- _Work request_: Which of the lines below include the word "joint"? Pull each one out.

- _Collected data_:

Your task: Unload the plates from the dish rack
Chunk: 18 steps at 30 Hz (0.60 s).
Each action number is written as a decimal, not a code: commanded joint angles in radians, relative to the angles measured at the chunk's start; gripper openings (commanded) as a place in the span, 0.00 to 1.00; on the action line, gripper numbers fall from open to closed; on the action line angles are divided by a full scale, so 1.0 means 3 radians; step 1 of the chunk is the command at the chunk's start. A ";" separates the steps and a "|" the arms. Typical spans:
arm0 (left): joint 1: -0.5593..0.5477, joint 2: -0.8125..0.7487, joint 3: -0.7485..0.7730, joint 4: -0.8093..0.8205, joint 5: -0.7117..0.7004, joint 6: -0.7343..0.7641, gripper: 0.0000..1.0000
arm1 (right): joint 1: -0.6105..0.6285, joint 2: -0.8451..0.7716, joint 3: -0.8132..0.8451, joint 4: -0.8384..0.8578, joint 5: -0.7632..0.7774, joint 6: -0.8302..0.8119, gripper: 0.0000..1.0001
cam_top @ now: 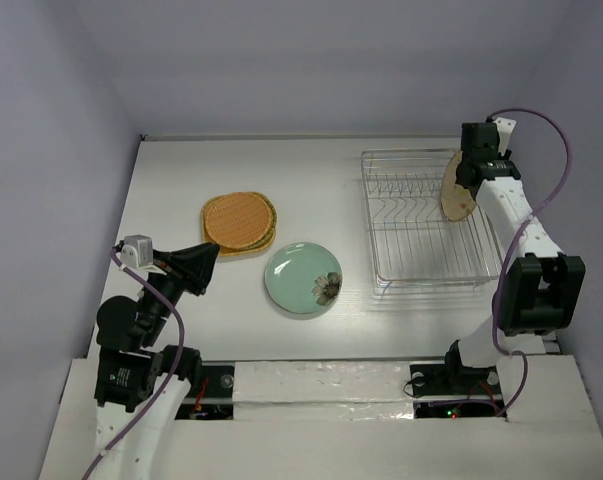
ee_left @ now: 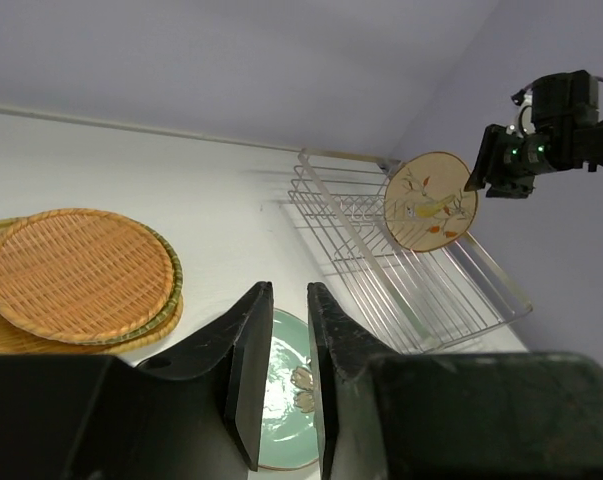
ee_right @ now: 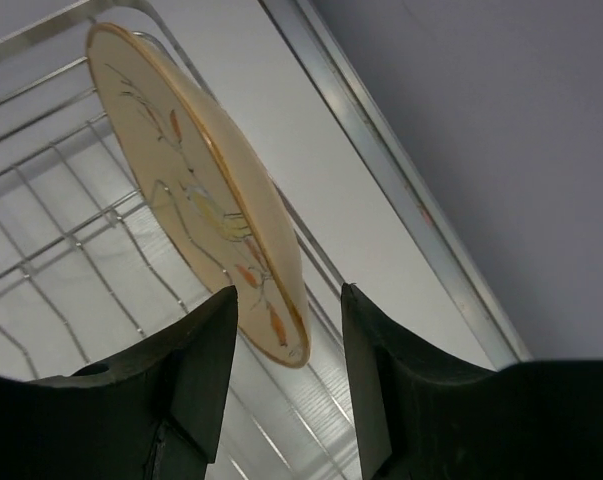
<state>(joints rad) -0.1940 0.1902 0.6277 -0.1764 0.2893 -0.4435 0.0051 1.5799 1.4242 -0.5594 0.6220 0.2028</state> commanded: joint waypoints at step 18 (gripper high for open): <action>0.0079 -0.0020 -0.0021 0.0153 0.0053 0.0036 0.20 | -0.0058 0.0236 0.0585 -0.0303 0.0248 -0.0461 0.00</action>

- _Answer area_:
Each action number is written as a decimal, not a code: commanded joint angles in radians, relative to the angles measured at the chunk's start; gripper openings (commanded) as a place in the span, 0.00 to 1.00; on the action line, gripper numbers fall from open to closed; on the action line angles are divided by a full scale, so 1.0 means 3 radians; step 1 of the chunk is the command at the chunk's start. A ";" separates the steps and a "|" the arms. Typical spans:
arm0 (left): joint 1: -0.5593..0.5477, joint 2: -0.8125..0.7487, joint 3: -0.7485..0.7730, joint 4: -0.8093..0.8205, joint 5: -0.7117..0.7004, joint 6: -0.7343..0.7641, gripper: 0.0000..1.0000
arm1 (right): joint 1: -0.6105..0.6285, joint 2: -0.8451..0.7716, joint 3: -0.8132..0.8451, joint 4: -0.8384..0.8578, joint 5: -0.7632..0.7774, joint 6: -0.8302..0.8119, gripper: 0.0000..1.0001
<state>(joints rad) -0.1940 0.1902 0.6277 -0.1764 0.2893 -0.4435 0.0051 1.5799 1.4242 -0.5594 0.6220 0.2028</state> commanded: joint waypoints at step 18 (gripper high for open): <action>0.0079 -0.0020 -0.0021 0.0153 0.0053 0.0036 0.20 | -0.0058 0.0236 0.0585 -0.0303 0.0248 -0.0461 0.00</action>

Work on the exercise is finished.